**What you have to do:** Copy exactly the lines of the data below that run from the line holding "(194, 119): 2.31" through the line holding "Height of the camera above the floor: 0.96", both ends included.

[Opening Material for this task section]

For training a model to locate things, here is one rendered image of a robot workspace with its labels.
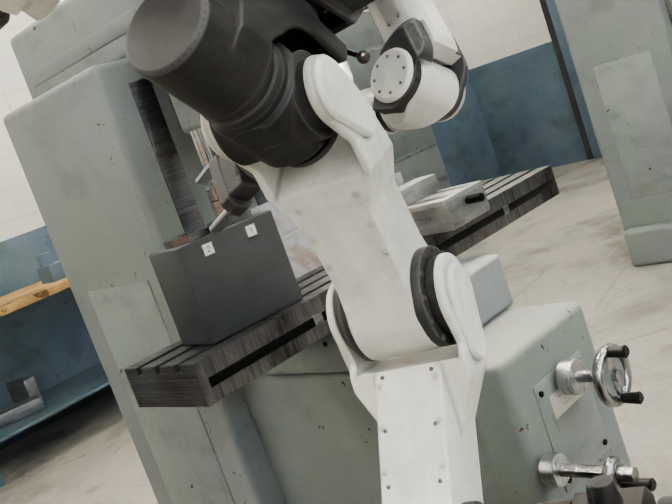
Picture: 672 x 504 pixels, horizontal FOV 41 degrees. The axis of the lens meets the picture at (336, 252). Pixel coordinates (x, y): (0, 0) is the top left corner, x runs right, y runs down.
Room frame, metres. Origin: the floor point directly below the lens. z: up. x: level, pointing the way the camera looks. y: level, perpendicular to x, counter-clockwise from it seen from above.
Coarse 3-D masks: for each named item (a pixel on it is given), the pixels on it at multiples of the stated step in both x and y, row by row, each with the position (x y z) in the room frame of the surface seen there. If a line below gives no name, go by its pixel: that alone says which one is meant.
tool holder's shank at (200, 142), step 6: (192, 132) 1.73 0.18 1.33; (198, 132) 1.73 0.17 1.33; (192, 138) 1.74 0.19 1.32; (198, 138) 1.73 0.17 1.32; (204, 138) 1.74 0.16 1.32; (198, 144) 1.73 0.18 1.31; (204, 144) 1.73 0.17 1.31; (198, 150) 1.74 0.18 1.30; (204, 150) 1.73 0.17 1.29; (204, 156) 1.73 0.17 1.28; (210, 156) 1.74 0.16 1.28; (204, 162) 1.73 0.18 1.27; (210, 180) 1.73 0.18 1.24
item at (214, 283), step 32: (256, 224) 1.71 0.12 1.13; (160, 256) 1.66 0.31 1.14; (192, 256) 1.62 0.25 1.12; (224, 256) 1.65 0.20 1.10; (256, 256) 1.69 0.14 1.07; (192, 288) 1.60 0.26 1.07; (224, 288) 1.64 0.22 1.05; (256, 288) 1.68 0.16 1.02; (288, 288) 1.72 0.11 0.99; (192, 320) 1.64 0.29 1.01; (224, 320) 1.62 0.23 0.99; (256, 320) 1.66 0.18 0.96
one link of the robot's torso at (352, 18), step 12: (300, 0) 1.14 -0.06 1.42; (312, 0) 1.18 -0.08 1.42; (324, 0) 1.15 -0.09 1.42; (336, 0) 1.17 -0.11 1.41; (348, 0) 1.17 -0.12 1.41; (360, 0) 1.17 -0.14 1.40; (372, 0) 1.17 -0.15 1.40; (324, 12) 1.19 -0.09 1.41; (336, 12) 1.17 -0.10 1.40; (348, 12) 1.19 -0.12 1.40; (360, 12) 1.21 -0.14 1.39; (324, 24) 1.26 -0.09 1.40; (336, 24) 1.22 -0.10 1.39; (348, 24) 1.20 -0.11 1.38
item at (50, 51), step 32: (64, 0) 2.33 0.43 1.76; (96, 0) 2.21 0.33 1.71; (128, 0) 2.13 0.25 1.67; (32, 32) 2.45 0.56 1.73; (64, 32) 2.34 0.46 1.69; (96, 32) 2.24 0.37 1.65; (32, 64) 2.50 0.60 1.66; (64, 64) 2.38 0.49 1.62; (96, 64) 2.28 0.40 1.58; (32, 96) 2.54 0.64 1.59
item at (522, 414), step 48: (528, 336) 1.66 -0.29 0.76; (576, 336) 1.73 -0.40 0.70; (288, 384) 2.00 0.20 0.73; (336, 384) 1.88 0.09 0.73; (528, 384) 1.60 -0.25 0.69; (288, 432) 2.05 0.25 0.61; (336, 432) 1.92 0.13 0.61; (480, 432) 1.63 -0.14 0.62; (528, 432) 1.57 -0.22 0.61; (576, 432) 1.66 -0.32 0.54; (288, 480) 2.10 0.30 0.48; (336, 480) 1.97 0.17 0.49; (528, 480) 1.57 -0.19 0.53; (576, 480) 1.63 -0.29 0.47
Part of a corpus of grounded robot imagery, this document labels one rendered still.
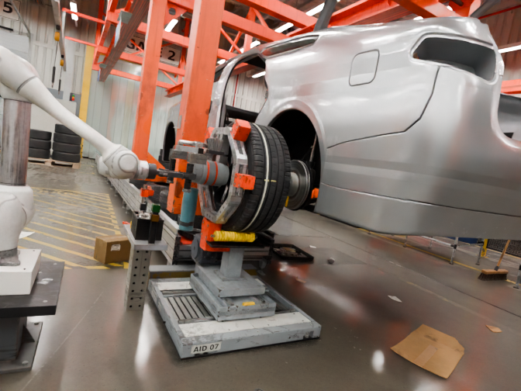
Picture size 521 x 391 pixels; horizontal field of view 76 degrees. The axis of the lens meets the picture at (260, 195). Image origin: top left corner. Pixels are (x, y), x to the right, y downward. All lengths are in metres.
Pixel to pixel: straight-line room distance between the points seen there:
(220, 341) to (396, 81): 1.43
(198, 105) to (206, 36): 0.44
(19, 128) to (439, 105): 1.75
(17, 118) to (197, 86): 1.05
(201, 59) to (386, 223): 1.56
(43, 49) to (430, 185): 14.51
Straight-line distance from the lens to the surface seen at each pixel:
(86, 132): 1.52
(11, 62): 1.68
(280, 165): 1.78
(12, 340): 1.75
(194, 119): 2.31
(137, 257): 2.04
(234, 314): 1.93
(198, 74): 2.35
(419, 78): 1.52
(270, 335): 1.92
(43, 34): 15.24
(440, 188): 1.48
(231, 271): 2.10
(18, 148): 1.82
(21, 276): 1.62
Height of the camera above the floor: 0.96
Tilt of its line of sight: 6 degrees down
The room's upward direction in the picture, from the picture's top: 9 degrees clockwise

[Closing Material for this task section]

**Worked solution:**
(194, 119): 2.31
(137, 257): 2.04
(234, 314): 1.93
(198, 74): 2.35
(419, 78): 1.52
(270, 335): 1.92
(43, 34): 15.24
(440, 188): 1.48
(231, 271): 2.10
(18, 148): 1.82
(21, 276): 1.62
Height of the camera above the floor: 0.96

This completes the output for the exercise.